■ **TASK**: From the records below, copy out exactly the lines from the one containing "- Joint-angle commands" to the one containing "Now look at", both included. Add nothing else.

↓↓↓

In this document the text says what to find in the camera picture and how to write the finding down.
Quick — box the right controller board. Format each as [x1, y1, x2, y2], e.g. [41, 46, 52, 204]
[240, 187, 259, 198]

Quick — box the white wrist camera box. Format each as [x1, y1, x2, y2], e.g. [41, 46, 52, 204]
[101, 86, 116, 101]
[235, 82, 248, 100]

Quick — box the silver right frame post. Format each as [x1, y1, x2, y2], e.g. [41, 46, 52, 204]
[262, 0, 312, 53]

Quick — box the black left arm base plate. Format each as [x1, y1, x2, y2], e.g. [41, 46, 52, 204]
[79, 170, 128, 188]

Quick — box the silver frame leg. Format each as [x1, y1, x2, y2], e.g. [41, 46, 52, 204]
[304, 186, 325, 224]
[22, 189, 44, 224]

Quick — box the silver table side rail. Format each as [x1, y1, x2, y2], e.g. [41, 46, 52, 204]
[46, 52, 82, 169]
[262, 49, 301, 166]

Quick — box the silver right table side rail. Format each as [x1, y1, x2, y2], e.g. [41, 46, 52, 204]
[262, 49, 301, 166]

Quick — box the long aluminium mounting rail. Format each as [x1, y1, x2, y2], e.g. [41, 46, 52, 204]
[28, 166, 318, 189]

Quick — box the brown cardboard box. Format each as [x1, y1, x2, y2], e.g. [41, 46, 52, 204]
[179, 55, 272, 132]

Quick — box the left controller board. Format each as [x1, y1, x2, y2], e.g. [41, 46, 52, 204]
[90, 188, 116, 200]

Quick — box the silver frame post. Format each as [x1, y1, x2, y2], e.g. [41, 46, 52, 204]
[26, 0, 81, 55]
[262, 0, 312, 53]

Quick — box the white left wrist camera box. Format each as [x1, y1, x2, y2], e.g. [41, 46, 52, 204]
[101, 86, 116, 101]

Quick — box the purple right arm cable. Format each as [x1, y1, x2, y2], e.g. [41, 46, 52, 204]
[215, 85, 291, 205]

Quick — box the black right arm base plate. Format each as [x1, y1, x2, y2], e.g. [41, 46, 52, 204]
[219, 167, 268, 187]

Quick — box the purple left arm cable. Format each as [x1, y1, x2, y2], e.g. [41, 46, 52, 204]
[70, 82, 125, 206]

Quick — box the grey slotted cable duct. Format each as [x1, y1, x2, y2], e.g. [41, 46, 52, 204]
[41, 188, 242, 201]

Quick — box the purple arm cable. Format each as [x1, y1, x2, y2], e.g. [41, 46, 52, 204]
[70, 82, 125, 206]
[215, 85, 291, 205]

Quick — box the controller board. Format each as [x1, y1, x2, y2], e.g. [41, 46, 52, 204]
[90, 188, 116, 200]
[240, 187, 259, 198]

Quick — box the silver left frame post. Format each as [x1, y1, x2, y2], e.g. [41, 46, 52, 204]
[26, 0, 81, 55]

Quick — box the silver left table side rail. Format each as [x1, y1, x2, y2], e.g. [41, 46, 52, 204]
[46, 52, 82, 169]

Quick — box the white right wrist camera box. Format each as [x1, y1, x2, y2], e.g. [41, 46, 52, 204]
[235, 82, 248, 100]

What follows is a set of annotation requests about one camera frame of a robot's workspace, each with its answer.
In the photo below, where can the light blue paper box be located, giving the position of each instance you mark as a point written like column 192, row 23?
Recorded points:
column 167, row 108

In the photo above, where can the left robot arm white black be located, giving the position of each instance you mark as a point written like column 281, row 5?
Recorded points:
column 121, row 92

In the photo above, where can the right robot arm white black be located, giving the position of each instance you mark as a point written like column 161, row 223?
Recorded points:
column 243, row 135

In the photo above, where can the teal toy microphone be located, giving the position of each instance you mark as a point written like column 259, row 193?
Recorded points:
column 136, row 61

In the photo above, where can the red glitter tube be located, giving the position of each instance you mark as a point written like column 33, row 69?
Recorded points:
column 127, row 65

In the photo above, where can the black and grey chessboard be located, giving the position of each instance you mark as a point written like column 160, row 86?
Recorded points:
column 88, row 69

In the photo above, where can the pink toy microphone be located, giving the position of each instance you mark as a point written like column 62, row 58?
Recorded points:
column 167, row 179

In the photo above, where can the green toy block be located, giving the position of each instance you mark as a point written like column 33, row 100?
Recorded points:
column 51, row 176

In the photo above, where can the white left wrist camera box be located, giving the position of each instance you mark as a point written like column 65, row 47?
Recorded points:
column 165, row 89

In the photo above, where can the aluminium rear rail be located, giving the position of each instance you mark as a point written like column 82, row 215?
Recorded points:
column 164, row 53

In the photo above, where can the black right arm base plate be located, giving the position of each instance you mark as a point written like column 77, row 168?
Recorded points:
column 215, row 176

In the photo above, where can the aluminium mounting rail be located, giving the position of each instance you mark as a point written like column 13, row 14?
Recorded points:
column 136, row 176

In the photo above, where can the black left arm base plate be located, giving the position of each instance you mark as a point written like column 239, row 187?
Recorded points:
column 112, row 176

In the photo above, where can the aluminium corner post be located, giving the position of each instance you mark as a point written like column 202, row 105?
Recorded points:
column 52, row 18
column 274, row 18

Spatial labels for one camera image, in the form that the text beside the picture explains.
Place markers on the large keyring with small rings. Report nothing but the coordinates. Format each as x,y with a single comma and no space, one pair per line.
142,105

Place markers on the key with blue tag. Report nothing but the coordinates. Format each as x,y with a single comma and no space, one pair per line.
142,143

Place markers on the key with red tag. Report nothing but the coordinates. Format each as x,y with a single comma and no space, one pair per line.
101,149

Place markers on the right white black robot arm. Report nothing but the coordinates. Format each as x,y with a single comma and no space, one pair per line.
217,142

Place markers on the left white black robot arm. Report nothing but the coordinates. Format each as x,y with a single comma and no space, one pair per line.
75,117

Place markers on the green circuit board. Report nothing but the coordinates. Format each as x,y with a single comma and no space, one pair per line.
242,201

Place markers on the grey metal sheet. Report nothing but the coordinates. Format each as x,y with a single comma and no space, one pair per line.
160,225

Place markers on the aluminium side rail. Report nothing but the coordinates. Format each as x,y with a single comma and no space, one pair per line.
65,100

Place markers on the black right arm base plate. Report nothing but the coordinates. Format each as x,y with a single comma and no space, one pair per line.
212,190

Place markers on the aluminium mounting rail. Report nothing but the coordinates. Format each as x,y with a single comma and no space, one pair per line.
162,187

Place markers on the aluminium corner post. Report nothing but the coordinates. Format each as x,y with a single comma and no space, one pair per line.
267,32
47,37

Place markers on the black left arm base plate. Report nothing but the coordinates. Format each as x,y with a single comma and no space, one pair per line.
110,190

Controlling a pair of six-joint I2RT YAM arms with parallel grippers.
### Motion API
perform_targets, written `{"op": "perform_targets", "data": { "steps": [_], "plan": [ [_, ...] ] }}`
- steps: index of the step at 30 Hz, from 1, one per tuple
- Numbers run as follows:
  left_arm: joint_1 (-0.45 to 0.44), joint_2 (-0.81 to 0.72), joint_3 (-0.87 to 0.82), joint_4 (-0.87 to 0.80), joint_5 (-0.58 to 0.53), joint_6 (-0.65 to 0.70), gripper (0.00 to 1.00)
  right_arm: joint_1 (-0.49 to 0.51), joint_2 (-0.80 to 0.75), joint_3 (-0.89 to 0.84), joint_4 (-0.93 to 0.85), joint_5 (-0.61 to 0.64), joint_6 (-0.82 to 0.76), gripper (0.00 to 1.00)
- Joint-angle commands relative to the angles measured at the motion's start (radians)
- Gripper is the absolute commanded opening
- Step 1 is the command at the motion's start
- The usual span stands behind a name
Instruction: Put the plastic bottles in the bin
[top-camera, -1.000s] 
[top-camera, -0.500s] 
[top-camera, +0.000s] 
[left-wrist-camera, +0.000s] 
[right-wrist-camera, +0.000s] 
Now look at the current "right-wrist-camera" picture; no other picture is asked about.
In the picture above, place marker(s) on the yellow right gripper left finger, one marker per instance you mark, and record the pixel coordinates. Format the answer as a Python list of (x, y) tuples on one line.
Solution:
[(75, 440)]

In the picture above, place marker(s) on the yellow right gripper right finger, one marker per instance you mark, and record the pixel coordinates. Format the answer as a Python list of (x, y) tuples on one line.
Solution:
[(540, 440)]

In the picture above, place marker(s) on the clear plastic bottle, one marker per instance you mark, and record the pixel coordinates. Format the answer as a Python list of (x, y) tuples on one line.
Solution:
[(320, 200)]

↑↑↑

■ **SOLUTION TO THIS EXERCISE**:
- Joint-angle commands relative to the angles measured at the motion's start (radians)
- Gripper is the absolute commanded opening
- Step 1 is the command at the motion's start
- The usual span stands behind a name
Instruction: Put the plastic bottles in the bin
[top-camera, -1.000s] 
[top-camera, -0.500s] 
[top-camera, +0.000s] 
[left-wrist-camera, +0.000s] 
[right-wrist-camera, +0.000s] 
Now look at the current "right-wrist-camera" picture; no other picture is asked about.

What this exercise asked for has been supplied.